United States Court of Appeals for the Seventh Circuit
208 F.3d 633 (2000)

Facts

The United States (plaintiff) charged Angela Jackson (defendant), a Black law student, with several counts of fraud involving the United Parcel Service (UPS). The government claimed, among other things, that Jackson tried to send hate packages to prominent Black recipients in UPS letter packages that Jackson had labeled with the return address of the Euro-American Student Union. Government investigators discovered evidence on Jackson’s computer someone had used the computer to conduct Internet searches for white-supremacy groups and to visit the websites of Storm Front and the Euro-American Student Union.
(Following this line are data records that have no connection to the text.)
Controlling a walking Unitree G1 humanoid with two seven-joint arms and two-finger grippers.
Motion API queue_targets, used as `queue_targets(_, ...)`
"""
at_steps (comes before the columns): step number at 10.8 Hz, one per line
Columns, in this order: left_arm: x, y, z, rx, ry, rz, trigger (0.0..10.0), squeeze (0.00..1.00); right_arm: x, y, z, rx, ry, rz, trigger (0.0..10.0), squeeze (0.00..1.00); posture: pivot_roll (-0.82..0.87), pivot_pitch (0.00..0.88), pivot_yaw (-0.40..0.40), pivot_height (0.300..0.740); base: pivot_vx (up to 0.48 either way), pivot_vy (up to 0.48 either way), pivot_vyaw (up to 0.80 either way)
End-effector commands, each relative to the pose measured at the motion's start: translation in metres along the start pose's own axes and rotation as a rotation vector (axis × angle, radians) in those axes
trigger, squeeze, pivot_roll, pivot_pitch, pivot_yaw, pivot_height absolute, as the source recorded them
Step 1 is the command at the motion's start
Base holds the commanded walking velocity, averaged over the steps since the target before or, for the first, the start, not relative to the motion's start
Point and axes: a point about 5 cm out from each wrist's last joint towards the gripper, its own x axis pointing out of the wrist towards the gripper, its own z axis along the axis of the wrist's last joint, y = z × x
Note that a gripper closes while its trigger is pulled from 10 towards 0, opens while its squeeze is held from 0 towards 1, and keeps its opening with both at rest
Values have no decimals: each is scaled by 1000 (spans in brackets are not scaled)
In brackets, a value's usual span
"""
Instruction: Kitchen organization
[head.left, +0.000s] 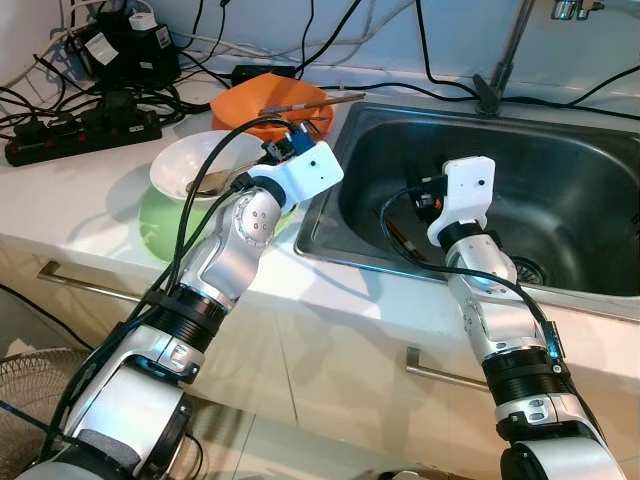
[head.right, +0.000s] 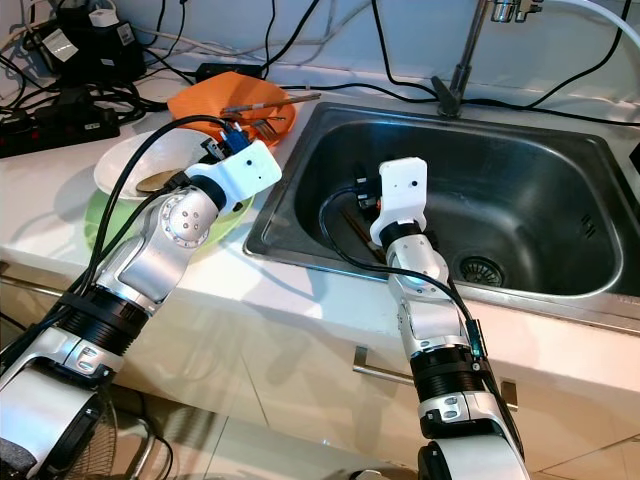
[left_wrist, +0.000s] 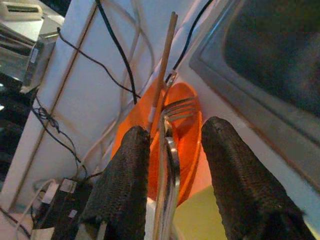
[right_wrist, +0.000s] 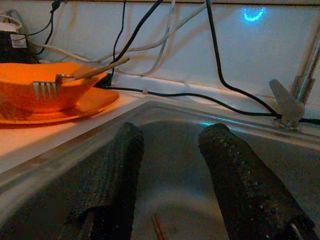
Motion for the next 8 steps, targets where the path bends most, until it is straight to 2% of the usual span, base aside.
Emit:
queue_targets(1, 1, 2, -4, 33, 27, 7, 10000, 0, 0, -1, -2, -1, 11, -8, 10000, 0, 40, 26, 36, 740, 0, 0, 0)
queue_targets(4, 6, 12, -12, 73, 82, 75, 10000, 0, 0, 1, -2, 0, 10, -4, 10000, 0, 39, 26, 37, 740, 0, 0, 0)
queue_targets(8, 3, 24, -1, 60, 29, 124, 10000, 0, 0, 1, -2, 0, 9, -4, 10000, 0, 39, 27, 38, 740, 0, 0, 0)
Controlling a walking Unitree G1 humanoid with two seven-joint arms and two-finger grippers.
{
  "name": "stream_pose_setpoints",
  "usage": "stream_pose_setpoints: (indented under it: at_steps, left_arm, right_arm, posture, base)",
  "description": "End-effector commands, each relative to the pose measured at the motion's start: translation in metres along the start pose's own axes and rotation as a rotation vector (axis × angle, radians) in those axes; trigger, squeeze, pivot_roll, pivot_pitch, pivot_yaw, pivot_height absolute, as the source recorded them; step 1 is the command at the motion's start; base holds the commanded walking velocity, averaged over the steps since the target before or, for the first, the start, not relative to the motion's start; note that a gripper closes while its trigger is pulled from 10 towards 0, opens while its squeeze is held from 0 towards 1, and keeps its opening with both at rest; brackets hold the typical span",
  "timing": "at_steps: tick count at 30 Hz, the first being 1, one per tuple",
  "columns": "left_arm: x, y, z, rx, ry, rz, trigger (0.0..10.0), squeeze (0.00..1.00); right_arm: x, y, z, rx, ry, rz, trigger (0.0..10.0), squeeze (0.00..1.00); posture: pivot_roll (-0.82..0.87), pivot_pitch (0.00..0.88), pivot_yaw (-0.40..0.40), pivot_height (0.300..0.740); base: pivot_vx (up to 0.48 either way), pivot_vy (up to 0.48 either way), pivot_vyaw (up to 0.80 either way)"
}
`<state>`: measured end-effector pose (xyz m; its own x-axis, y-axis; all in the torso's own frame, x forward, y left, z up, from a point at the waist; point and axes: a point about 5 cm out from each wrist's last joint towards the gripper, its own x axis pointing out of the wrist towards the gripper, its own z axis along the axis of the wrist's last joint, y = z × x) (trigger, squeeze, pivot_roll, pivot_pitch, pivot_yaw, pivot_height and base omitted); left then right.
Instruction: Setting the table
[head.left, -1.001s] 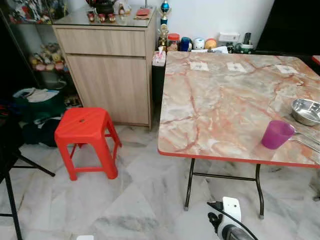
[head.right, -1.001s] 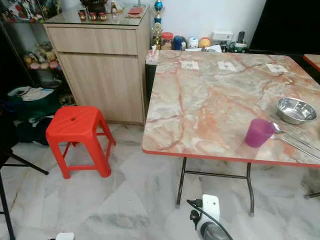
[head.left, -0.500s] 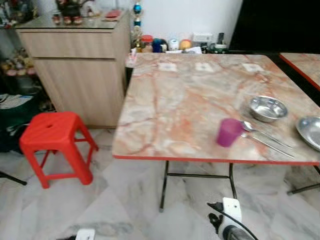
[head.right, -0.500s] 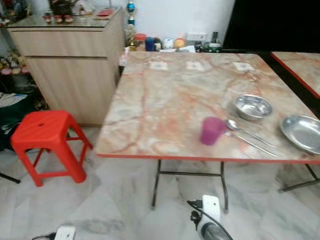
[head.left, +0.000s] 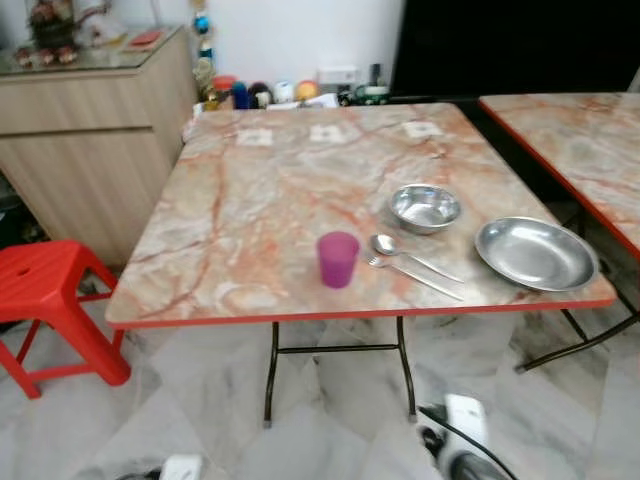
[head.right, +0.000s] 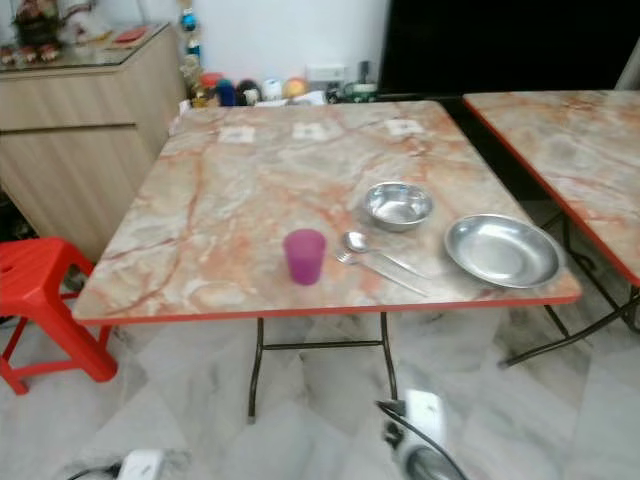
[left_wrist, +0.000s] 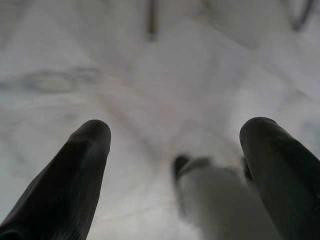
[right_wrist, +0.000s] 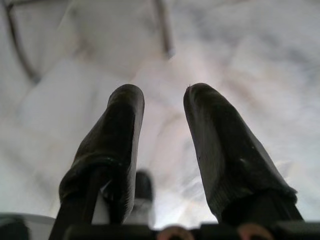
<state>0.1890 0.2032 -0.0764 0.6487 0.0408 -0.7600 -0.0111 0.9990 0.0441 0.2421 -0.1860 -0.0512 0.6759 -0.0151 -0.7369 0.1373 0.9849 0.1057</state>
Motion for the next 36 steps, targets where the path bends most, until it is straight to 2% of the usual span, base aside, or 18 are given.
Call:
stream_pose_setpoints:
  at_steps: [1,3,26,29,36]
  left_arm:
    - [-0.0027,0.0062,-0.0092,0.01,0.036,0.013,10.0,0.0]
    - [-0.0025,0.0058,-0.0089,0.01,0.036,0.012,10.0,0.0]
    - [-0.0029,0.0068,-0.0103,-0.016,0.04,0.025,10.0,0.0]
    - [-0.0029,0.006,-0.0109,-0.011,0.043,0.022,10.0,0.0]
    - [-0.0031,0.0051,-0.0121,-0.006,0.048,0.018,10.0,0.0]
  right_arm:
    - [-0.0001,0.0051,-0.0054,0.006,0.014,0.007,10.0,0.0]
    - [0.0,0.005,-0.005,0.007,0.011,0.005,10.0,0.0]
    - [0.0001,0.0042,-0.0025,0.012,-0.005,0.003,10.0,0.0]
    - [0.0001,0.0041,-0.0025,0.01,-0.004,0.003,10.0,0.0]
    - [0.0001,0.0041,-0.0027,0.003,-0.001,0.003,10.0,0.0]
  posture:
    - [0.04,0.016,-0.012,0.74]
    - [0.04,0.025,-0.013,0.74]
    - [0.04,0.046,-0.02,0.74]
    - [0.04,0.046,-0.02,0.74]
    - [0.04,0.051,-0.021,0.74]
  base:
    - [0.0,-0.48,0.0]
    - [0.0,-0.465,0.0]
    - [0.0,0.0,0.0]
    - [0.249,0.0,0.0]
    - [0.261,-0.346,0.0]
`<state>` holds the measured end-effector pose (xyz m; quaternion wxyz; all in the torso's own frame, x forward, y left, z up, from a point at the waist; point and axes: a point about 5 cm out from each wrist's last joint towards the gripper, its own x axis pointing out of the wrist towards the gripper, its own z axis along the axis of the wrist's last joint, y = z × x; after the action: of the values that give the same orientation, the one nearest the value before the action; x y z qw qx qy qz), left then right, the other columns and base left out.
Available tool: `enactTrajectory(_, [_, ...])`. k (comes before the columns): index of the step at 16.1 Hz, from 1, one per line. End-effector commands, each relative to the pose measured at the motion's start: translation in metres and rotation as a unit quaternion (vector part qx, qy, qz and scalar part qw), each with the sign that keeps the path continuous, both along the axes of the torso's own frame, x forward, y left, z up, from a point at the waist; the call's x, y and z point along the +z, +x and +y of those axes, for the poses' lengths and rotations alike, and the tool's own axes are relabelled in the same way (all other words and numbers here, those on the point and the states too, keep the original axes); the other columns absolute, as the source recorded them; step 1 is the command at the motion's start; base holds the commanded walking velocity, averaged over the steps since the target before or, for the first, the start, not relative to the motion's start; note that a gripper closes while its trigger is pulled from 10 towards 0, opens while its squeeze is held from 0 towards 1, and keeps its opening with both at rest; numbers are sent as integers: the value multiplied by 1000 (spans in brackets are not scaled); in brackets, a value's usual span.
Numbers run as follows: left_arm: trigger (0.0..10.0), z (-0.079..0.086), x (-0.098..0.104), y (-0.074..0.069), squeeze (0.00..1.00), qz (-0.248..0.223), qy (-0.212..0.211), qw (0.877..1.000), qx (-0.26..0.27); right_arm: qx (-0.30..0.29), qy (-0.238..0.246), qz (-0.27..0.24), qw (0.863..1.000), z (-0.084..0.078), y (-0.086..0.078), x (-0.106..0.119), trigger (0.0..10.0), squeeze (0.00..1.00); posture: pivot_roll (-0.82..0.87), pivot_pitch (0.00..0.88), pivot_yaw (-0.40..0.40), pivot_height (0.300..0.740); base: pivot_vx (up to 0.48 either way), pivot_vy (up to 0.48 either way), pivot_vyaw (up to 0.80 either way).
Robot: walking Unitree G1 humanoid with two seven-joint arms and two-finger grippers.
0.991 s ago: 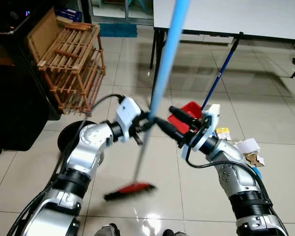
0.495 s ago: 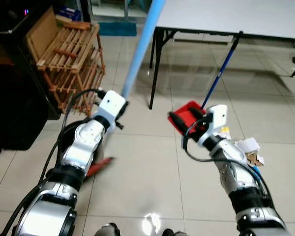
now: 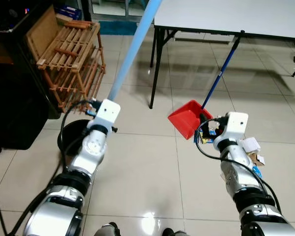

The government alleged that Jackson had created false email correspondence to try to frame the head of the Euro-American Student Union for the hate packages, and prosecutors produced evidence that Jackson had tried to falsify hospital records to create an alibi that she was in the hospital at the time that 8the fake emails were sent. During Jackson’s trial, Jackson attempted to introduce postings from white-supremacy groups’ websites that purportedly took responsibility for the hate packages. However, Jackson provided no evidence that the white-supremacy groups had made the postings in question. The trial court refused to admit the postings because they were not properly authenticated. A jury ultimately convicted Jackson of fraud, and she appealed.

Rule of Law

Issue

Holding and Reasoning (Evans, J.)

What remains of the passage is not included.